Support Questions

Find answers, ask questions, and share your expertise
Announcements
Celebrating as our community reaches 100,000 members! Thank you!

HDPSearch - failed to create collection - UnknownHostException

avatar
Rising Star

Hello,

I am trying to setup and configure HDPSearch. I have 4 solr boxes running 6 instances of solr. I have setup HDFS with NN HA. All 4 boxes can successfully reach HDFS using the NN HA name.

However, I am receiving the below error when trying to create a collection in solr. What is solr missing that it can't connect to HDFS?

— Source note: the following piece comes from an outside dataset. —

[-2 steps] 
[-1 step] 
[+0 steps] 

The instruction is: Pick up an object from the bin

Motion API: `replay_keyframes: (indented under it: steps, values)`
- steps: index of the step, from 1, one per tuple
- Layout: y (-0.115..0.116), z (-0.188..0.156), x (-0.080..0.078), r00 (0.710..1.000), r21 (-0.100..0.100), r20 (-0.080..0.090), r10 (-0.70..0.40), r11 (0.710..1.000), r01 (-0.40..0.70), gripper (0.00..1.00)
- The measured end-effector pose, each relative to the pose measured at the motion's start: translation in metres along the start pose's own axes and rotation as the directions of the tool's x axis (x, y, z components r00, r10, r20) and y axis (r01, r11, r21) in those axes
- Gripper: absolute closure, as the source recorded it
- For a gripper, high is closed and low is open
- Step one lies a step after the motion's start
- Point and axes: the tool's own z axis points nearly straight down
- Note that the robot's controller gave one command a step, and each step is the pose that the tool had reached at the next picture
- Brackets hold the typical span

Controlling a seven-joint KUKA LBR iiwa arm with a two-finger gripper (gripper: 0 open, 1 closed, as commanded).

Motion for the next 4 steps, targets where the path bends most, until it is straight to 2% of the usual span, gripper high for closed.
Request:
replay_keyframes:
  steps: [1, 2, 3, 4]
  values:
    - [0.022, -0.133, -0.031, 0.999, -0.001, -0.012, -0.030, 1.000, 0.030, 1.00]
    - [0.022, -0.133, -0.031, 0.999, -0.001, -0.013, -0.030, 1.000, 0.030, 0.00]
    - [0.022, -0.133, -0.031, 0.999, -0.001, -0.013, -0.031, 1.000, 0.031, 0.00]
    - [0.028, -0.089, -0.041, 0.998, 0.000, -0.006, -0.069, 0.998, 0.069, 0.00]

126330 ERROR (qtp59559151-22) [c:collection s:shard23 r:core_node86 x:collection_shard23_replica3] o.a.s.h.RequestHandlerBase org.apache.solr.common.SolrException: Error CREATEing SolrCore 'collection_shard23_replica3': Unable to create core [collection_shard23_replica3] Caused by: NN_HA_Name.
.. 31 more 
Caused by: java.net.UnknownHostException: NN_HA_Name
... 45 more

Here is the command to start solr cloud:

solr -c -p 8983 -z $zk_quorum:2181/solr -Dsolr.directoryFactory=HdfsDirectoryFactory -Dsolr.lock.type=hdfs-Dsolr.hdfs.home=hdfs://NN_HA_Name/apps/solr

Here is the command to create the collection:

solr create -c collection -d collection -n collection -s 48 -rf 3

Here are my solrconfig.xml DirectoryFactory Settings:

   <directoryFactory name="DirectoryFactory" class="solr.HdfsDirectoryFactory">
      <str name="solr.hdfs.home">hdfs://NN_HA_Name/apps/solr</str>
      <str name="solr.hdfs.confdir">/etc/hadoop/conf</str>
      <bool name="solr.hdfs.blockcache.enabled">true</bool>
      <int name="solr.hdfs.blockcache.slab.count">1</int>
      <bool name="solr.hdfs.blockcache.direct.memory.allocation">true</bool>
      <int name="solr.hdfs.blockcache.blocksperbank">16384</int>
      <bool name="solr.hdfs.blockcache.read.enabled">true</bool>
      <bool name="solr.hdfs.nrtcachingdirectory.enable">true</bool>
      <int name="solr.hdfs.nrtcachingdirectory.maxmergesizemb">16</int>
      <int name="solr.hdfs.nrtcachingdirectory.maxcachedmb">192</int>
    </directoryFactory>

I have installed the hdfs clients on the solr nodes and can successfully

hdfs dfs -ls hdfs://NN_HA_Name/apps/solr

I also see core-site.xml and hdfs-site.xml (with the correct NN configurations) in the /etc/hadoop/conf directory.

Thanks, Jon

1 ACCEPTED SOLUTION

avatar
Rising Star

After more digging, I discovered the solrconfig.xml in ZK was not the correct version. I did a series of downconfig and upconfig to load the correct configs and verify everything is OK. After loading the correct solrconfig.xml and restarting each solr node, the create collection command succeeded.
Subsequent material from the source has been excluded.